◆ Brief
Reproduce the records exactly, but not the pictures.

◆ Records for the exercise
--

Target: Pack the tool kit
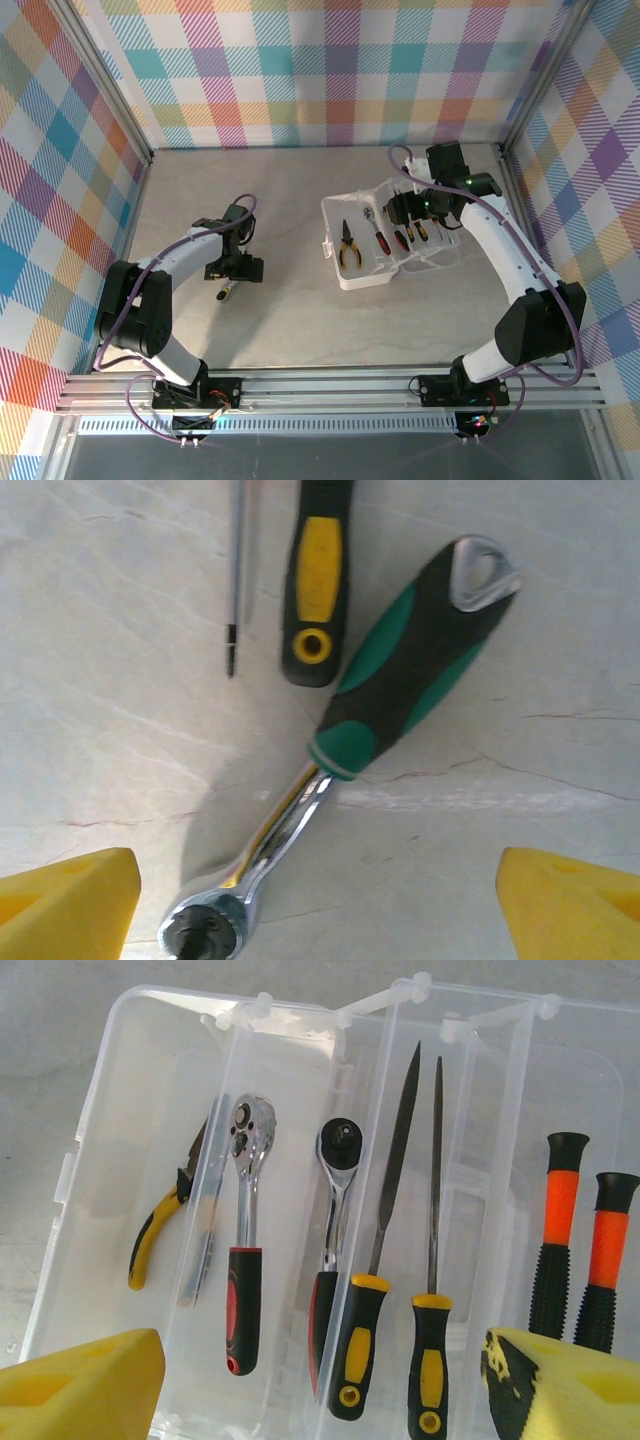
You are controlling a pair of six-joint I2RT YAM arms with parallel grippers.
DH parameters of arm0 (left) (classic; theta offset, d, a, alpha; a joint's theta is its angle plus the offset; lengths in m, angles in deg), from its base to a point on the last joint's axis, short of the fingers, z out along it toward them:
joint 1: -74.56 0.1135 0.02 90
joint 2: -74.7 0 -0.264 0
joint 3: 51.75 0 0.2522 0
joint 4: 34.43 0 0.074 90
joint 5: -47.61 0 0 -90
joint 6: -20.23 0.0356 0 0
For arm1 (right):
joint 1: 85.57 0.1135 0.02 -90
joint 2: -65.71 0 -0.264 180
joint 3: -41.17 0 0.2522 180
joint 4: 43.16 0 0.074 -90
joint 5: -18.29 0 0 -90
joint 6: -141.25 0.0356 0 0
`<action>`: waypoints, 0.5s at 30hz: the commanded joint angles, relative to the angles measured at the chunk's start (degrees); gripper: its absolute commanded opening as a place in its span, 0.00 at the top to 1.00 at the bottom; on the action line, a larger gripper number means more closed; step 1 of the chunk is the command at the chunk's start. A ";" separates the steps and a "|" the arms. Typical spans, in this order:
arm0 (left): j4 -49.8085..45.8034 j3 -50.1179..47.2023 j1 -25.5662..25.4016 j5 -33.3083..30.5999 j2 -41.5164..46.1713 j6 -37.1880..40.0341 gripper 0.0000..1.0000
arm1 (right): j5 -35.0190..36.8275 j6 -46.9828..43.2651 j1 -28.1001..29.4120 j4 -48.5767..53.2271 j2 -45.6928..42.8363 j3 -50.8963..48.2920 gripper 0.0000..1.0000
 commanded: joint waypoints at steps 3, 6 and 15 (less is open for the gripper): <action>-2.89 -2.12 -0.23 -6.04 -0.89 -3.79 0.11 | -1.80 0.55 0.23 -1.14 -0.69 -0.21 0.17; -2.61 -2.60 -0.28 -4.71 -2.52 -4.50 0.14 | -1.82 0.30 0.22 -0.76 -0.35 0.33 0.17; -0.89 -6.16 -0.20 0.03 -5.08 -7.88 0.29 | -1.85 -0.07 0.22 -1.18 -0.28 0.30 0.17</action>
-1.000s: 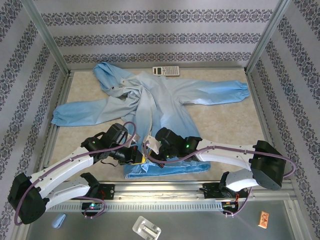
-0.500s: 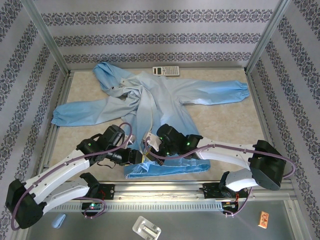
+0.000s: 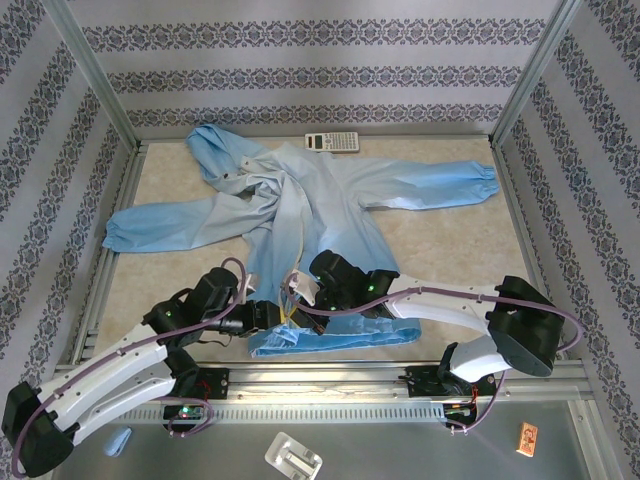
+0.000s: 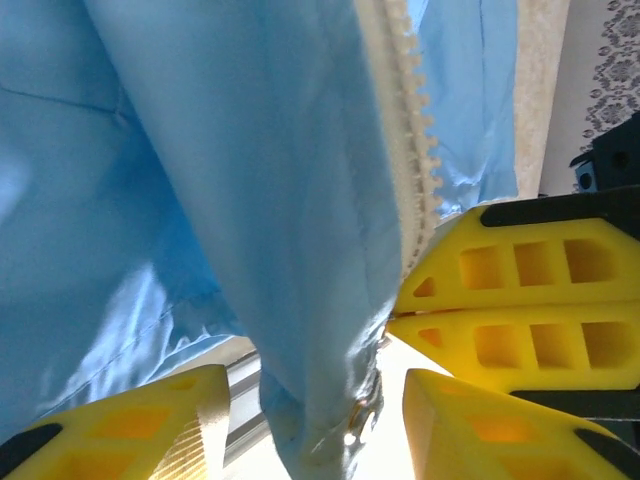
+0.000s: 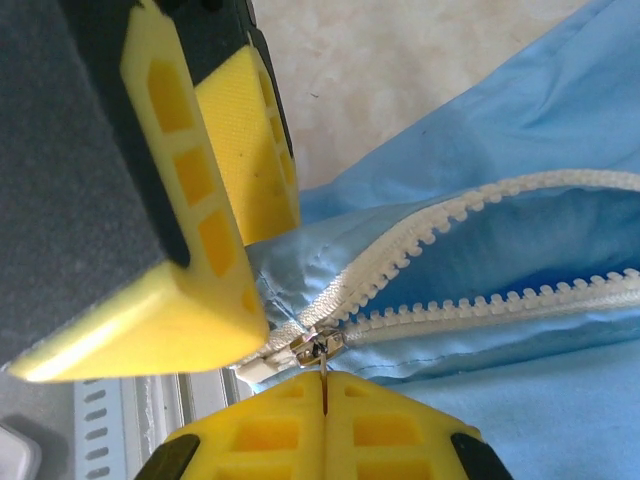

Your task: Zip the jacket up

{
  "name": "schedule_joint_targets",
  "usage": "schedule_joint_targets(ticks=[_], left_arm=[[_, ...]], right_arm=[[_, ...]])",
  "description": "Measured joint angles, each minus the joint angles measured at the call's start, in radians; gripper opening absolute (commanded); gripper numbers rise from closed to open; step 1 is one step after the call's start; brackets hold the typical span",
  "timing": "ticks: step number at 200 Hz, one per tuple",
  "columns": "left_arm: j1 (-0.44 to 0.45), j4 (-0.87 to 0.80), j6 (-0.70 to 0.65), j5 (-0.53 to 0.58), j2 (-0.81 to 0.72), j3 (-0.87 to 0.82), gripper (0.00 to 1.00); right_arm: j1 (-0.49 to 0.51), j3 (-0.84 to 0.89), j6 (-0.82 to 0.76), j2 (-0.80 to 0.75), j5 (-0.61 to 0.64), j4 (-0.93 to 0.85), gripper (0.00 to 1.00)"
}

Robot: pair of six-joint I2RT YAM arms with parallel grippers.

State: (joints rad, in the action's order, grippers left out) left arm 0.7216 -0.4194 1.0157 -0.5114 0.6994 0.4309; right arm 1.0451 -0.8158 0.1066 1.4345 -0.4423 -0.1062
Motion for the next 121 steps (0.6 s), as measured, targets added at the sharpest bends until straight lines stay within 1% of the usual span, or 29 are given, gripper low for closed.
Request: schedule_joint_targets(ticks=[42, 78, 90, 105, 121], left_arm=[[0.033, 0.069, 0.035, 0.002, 0.030, -0.026, 0.45], [0.039, 0.106, 0.050, 0.008, 0.037, -0.037, 0.36], [0.039, 0.117, 0.055, 0.008, 0.037, -0.044, 0.31], [0.044, 0.122, 0.064, 0.015, 0.035, -0.055, 0.22], [0.045, 0.135, 0.070, 0.016, 0.024, -0.066, 0.06]], right_arm=[[0.000, 0.000, 0.030, 0.015, 0.005, 0.005, 0.00], [0.000, 0.000, 0.045, 0.016, 0.016, 0.005, 0.00], [0.000, 0.000, 0.048, 0.016, 0.017, 0.006, 0.00], [0.000, 0.000, 0.048, 0.016, 0.017, 0.012, 0.00], [0.000, 0.000, 0.049, 0.016, 0.019, 0.013, 0.00]])
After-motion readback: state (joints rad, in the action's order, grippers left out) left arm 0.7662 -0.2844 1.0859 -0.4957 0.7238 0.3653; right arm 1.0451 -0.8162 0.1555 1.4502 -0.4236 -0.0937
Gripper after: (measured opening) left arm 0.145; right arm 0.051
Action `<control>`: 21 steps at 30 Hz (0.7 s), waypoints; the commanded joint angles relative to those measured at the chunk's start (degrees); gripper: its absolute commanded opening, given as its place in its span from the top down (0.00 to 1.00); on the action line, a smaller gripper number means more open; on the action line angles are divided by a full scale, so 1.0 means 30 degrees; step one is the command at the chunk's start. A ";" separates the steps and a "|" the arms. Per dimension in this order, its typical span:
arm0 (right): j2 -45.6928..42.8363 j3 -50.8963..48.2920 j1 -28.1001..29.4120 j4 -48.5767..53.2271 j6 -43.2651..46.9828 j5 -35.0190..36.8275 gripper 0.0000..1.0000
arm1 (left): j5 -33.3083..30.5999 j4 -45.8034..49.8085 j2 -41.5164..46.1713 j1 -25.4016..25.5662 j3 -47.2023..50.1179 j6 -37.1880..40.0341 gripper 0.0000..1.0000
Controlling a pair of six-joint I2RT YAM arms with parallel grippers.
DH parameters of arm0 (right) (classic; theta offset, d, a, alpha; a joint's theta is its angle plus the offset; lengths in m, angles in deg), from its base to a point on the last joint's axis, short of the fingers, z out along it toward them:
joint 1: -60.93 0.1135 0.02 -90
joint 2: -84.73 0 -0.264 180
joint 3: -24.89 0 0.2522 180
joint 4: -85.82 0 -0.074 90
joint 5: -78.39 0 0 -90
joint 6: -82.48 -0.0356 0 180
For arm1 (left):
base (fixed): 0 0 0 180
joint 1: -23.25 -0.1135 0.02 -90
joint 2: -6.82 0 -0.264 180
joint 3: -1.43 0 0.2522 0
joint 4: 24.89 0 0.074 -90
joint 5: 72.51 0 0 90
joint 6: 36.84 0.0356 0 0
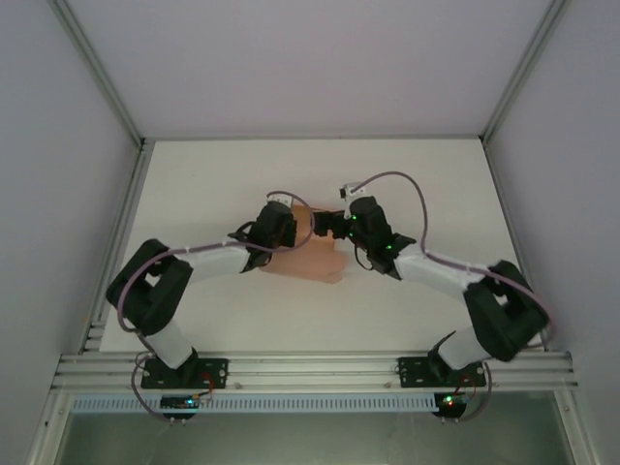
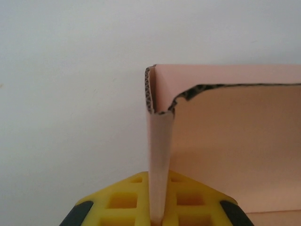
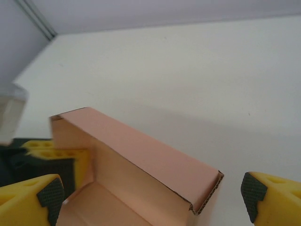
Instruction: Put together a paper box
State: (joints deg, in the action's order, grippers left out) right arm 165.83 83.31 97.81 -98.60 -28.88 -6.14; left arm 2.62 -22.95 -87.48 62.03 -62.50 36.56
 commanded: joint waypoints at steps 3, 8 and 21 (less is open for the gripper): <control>-0.5024 -0.1758 -0.0626 0.2662 0.0190 -0.0410 0.01 | 0.5052 0.4151 0.2101 -0.1452 -0.2248 0.5380 1.00; -0.9211 -0.2555 -0.2397 0.7415 -0.0525 -0.0795 0.01 | 0.9440 1.0430 0.3129 -0.1456 -0.4117 1.2057 1.00; -1.2608 -0.3661 -0.6280 1.1814 -0.1742 -0.2551 0.01 | 0.5833 1.7134 -0.0828 0.1292 -0.6765 1.5022 1.00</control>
State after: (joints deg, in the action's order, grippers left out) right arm 128.23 72.54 79.95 -66.01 -32.77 -11.17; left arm 24.65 23.24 -87.07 64.72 -79.18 79.29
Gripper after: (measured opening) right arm 0.993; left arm 0.071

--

◆ Response area
Target: Pack the tool kit
You are controlling a pair of six-joint I2RT YAM arms with parallel grippers.
DH parameters of arm0 (left) (classic; theta offset, d, a, alpha; a joint's theta is its angle plus the offset; lengths in m, angles in deg), from its base to a point on the last joint's axis, short of the fingers, z out along it toward them:
joint 1: -74.56 0.1135 0.02 90
joint 2: -74.7 0 -0.264 0
joint 3: 51.75 0 0.2522 0
joint 4: 34.43 0 0.074 90
joint 5: -47.61 0 0 -90
joint 6: -20.23 0.0356 0 0
For arm1 (right):
joint 1: 85.57 0.1135 0.02 -90
joint 2: -65.71 0 -0.264 180
joint 3: -41.17 0 0.2522 180
joint 4: 43.16 0 0.074 -90
joint 5: -18.29 0 0 -90
joint 6: -141.25 0.0356 0 0
`<action>`: waypoints, 0.5s at 30hz: the commanded joint angles, relative to the angles measured at the chunk's start (degrees); gripper: its absolute commanded opening as a place in its span, 0.00 at the top to 1.00 at the bottom; on the action line, a larger gripper number means more closed; step 1 of the chunk is the command at the chunk's start. A ";" separates the steps and a "|" the arms. Typical spans, in this order:
arm0 (left): j4 -49.8085..45.8034 j3 -50.1179..47.2023 j1 -25.5662..25.4016 j5 -33.3083..30.5999 j2 -41.5164..46.1713 j6 -37.1880..40.0341 gripper 0.0000..1.0000
arm1 (right): j5 -35.0190..36.8275 j6 -46.9828..43.2651 j1 -28.1001..29.4120 j4 -48.5767..53.2271 j2 -45.6928..42.8363 j3 -50.8963..48.2920 gripper 0.0000..1.0000
 commanded: joint waypoints at steps 3, 6 and 15 (less is open for the gripper): <action>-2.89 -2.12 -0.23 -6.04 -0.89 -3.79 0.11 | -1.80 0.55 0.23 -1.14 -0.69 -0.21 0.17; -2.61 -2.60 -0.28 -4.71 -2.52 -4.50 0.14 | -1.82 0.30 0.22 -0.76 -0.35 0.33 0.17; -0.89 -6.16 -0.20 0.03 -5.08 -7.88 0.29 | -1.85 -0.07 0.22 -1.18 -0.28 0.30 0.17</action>
-1.000s: 
-0.500s: 
+0.000s: 
+0.000s: 
+0.000s: 

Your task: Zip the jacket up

{
  "name": "schedule_joint_targets",
  "usage": "schedule_joint_targets(ticks=[_], left_arm=[[_, ...]], right_arm=[[_, ...]])",
  "description": "Measured joint angles, each minus the joint angles measured at the call's start, in radians; gripper opening absolute (commanded); gripper numbers rise from closed to open; step 1 is one step after the call's start; brackets hold the typical span",
  "timing": "ticks: step number at 200 Hz, one per tuple",
  "columns": "left_arm: j1 (-0.44 to 0.45), j4 (-0.87 to 0.80), j6 (-0.70 to 0.65), j5 (-0.53 to 0.58), j2 (-0.81 to 0.72), j3 (-0.87 to 0.82), gripper (0.00 to 1.00); right_arm: j1 (-0.49 to 0.51), j3 (-0.84 to 0.89), j6 (-0.82 to 0.76), j2 (-0.80 to 0.75), j5 (-0.61 to 0.64), j4 (-0.93 to 0.85), gripper (0.00 to 1.00)"
}

Robot: pair of six-joint I2RT YAM arms with parallel grippers.

State: (joints rad, in the action's order, grippers left out) left arm 0.7216 -0.4194 1.0157 -0.5114 0.6994 0.4309; right arm 1.0451 -0.8158 0.1066 1.4345 -0.4423 -0.1062
Motion for the next 121 steps (0.6 s), as measured, targets added at the sharpest bends until straight lines stay within 1% of the usual span, or 29 are given, gripper low for closed.
Request: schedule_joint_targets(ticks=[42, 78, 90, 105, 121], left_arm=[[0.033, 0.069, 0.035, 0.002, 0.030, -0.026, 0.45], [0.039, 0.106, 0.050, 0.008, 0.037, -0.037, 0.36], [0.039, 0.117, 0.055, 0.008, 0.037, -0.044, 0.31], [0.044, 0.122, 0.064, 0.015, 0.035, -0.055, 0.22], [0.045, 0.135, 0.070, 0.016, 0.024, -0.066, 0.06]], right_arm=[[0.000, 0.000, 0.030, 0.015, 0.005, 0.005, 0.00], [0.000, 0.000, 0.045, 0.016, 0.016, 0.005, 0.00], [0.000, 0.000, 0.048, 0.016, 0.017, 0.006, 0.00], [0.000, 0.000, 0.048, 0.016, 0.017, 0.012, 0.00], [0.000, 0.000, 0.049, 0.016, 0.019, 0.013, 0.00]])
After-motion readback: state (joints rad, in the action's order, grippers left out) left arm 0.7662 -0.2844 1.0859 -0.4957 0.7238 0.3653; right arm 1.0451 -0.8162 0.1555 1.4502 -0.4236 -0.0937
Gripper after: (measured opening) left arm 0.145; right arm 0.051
Action `<control>`: 21 steps at 30 Hz (0.7 s), waypoints; the commanded joint angles relative to those measured at the chunk's start (degrees); gripper: its absolute commanded opening, given as its place in its span from the top down (0.00 to 1.00); on the action line, a smaller gripper number means more open; on the action line angles are divided by a full scale, so 1.0 means 30 degrees; step one is the command at the chunk's start. A ";" separates the steps and a "|" the arms. Per dimension in this order, its typical span:
arm0 (right): j2 -45.6928..42.8363 j3 -50.8963..48.2920 j1 -28.1001..29.4120 j4 -48.5767..53.2271 j6 -43.2651..46.9828 j5 -35.0190..36.8275 gripper 0.0000..1.0000
arm1 (left): j5 -33.3083..30.5999 j4 -45.8034..49.8085 j2 -41.5164..46.1713 j1 -25.4016..25.5662 j3 -47.2023..50.1179 j6 -37.1880..40.0341 gripper 0.0000..1.0000
Controlling a pair of six-joint I2RT YAM arms with parallel grippers.
DH parameters of arm0 (right) (classic; theta offset, d, a, alpha; a joint's theta is its angle plus the offset; lengths in m, angles in deg), from its base to a point on the last joint's axis, short of the fingers, z out along it toward them:
joint 1: -60.93 0.1135 0.02 -90
joint 2: -84.73 0 -0.264 180
joint 3: -24.89 0 0.2522 180
joint 4: -85.82 0 -0.074 90
joint 5: -78.39 0 0 -90
joint 6: -82.48 -0.0356 0 180
For arm1 (left):
base (fixed): 0 0 0 180
joint 1: -23.25 -0.1135 0.02 -90
joint 2: -6.82 0 -0.264 180
joint 3: -1.43 0 0.2522 0
joint 4: 24.89 0 0.074 -90
joint 5: 72.51 0 0 90
joint 6: 36.84 0.0356 0 0
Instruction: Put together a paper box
State: (joints deg, in the action's order, grippers left out) right arm 165.83 83.31 97.81 -98.60 -28.88 -6.14; left arm 2.62 -22.95 -87.48 62.03 -62.50 36.56
 commanded: joint waypoints at steps 3, 8 and 21 (less is open for the gripper): <control>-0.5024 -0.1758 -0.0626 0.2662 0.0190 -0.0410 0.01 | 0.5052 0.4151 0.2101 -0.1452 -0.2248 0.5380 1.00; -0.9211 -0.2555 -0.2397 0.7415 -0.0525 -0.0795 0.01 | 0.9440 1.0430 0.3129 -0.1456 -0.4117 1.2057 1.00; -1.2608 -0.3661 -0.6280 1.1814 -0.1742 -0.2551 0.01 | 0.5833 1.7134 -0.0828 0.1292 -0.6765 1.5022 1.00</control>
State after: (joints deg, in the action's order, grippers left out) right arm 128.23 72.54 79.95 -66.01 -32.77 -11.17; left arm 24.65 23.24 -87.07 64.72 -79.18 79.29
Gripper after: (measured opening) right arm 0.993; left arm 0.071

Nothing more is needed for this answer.